The task
In the listing below, locate the lines that hold "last" and copy them.

Listed entries

::::::::::

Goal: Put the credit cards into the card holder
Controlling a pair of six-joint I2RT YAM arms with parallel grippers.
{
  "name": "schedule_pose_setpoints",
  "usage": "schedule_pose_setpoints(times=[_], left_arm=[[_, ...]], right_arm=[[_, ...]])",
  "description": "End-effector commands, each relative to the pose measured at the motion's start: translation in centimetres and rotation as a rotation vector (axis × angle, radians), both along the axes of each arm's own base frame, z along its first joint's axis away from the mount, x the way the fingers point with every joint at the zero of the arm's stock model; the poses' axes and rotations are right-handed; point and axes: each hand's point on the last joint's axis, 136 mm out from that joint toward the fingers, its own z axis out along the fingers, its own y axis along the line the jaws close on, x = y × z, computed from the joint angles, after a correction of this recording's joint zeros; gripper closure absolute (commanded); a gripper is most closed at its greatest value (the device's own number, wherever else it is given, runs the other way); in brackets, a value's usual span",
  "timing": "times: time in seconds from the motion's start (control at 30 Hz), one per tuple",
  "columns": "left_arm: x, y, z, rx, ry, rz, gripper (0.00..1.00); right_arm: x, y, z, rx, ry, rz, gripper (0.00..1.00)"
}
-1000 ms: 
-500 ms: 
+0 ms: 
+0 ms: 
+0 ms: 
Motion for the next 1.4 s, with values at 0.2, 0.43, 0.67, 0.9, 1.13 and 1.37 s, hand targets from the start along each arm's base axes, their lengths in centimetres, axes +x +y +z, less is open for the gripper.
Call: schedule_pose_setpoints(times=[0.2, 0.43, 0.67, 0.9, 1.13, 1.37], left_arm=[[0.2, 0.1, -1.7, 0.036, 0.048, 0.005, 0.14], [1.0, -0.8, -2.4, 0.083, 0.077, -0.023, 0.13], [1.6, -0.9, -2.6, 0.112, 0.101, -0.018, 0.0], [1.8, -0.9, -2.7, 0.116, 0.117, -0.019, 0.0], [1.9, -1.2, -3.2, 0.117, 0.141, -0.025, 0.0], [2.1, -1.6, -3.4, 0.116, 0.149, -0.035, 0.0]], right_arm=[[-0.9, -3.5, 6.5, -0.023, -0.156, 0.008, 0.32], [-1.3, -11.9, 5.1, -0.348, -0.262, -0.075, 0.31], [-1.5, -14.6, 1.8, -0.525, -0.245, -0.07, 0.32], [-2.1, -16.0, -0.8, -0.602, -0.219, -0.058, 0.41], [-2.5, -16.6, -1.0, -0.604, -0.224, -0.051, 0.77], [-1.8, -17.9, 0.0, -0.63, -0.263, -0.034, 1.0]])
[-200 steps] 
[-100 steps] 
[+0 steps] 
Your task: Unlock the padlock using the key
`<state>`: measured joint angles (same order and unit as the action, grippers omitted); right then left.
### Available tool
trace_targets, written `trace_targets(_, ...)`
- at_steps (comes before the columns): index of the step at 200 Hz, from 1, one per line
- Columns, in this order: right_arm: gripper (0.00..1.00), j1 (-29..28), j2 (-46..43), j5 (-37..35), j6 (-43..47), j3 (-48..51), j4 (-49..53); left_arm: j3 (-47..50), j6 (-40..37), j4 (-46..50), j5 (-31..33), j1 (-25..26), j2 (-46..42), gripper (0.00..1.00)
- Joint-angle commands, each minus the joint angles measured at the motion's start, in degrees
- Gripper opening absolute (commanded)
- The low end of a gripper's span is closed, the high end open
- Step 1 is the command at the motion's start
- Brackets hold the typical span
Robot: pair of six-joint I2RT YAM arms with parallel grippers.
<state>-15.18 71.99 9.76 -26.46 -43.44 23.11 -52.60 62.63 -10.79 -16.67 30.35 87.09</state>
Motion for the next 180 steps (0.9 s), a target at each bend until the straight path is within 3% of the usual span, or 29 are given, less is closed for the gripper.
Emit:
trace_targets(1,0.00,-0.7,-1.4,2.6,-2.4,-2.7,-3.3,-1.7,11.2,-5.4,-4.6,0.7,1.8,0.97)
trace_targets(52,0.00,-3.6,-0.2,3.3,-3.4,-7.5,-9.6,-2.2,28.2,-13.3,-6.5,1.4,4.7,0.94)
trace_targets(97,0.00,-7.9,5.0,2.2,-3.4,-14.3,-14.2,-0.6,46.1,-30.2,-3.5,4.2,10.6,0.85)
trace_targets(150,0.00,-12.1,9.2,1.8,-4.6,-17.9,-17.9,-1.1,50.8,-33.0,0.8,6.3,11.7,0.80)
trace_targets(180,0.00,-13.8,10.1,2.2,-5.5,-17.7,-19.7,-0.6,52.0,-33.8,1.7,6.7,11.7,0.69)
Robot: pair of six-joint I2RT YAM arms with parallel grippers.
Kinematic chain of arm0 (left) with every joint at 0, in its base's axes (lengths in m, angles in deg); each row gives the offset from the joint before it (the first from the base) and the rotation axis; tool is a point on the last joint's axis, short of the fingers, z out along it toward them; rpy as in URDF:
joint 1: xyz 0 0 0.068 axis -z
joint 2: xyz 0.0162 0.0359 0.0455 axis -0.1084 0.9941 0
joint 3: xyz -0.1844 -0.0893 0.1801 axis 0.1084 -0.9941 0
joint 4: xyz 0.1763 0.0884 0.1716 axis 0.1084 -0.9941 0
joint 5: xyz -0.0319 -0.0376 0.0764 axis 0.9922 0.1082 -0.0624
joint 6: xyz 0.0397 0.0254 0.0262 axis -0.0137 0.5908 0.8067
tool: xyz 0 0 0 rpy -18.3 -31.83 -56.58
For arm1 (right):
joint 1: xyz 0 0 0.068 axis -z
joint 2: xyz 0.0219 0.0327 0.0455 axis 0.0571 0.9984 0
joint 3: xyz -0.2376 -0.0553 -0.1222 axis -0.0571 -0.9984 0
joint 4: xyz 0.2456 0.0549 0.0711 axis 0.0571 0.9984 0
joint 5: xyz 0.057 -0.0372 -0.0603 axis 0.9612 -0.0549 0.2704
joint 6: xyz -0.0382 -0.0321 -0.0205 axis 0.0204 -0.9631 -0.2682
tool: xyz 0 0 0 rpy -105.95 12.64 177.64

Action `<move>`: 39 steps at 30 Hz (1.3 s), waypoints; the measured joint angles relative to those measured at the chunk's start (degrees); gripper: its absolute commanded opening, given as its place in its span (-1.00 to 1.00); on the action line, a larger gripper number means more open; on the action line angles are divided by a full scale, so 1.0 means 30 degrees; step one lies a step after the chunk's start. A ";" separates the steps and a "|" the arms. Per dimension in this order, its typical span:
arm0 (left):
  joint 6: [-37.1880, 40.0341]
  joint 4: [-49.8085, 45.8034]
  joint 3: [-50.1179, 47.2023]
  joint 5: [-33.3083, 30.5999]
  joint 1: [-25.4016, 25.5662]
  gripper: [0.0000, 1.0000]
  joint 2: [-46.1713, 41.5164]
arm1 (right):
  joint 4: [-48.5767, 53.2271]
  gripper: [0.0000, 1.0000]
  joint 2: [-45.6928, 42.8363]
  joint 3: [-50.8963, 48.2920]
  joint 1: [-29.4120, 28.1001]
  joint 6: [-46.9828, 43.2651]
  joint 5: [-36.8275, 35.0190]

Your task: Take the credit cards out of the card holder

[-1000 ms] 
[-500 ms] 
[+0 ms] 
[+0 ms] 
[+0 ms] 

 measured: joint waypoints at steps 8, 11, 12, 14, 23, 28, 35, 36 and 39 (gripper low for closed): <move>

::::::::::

Completed task
  "description": "End-effector commands, each relative to the pose measured at the motion's start: translation in centimetres and rotation as a rotation vector (axis × angle, radians), both along the axes of each arm's own base frame, z along its first joint's axis away from the mount, x the way the fingers point with every joint at the zero of the arm's stock model; the poses' axes and rotations are right-handed; point and axes: each hand's point on the last joint's axis, 136 mm out from that joint toward the fingers, its own z axis out along the fingers, its own y axis along the line the jaws close on, x = y × z, computed from the joint angles, after a correction of this recording's joint zeros; gripper closure absolute (commanded); a gripper is most closed at its greatest value (the device's own number, wherever else it is given, runs the other way); in brackets, a value's usual span",
Kinematic chain of arm0 (left) with every joint at 0, in its base's axes (lengths in m, angles in deg); each row gives the offset from the joint before it (the first from the base) and the rotation axis; tool is a point on the last joint's axis, short of the fingers, z out along it toward them; rpy as in URDF:

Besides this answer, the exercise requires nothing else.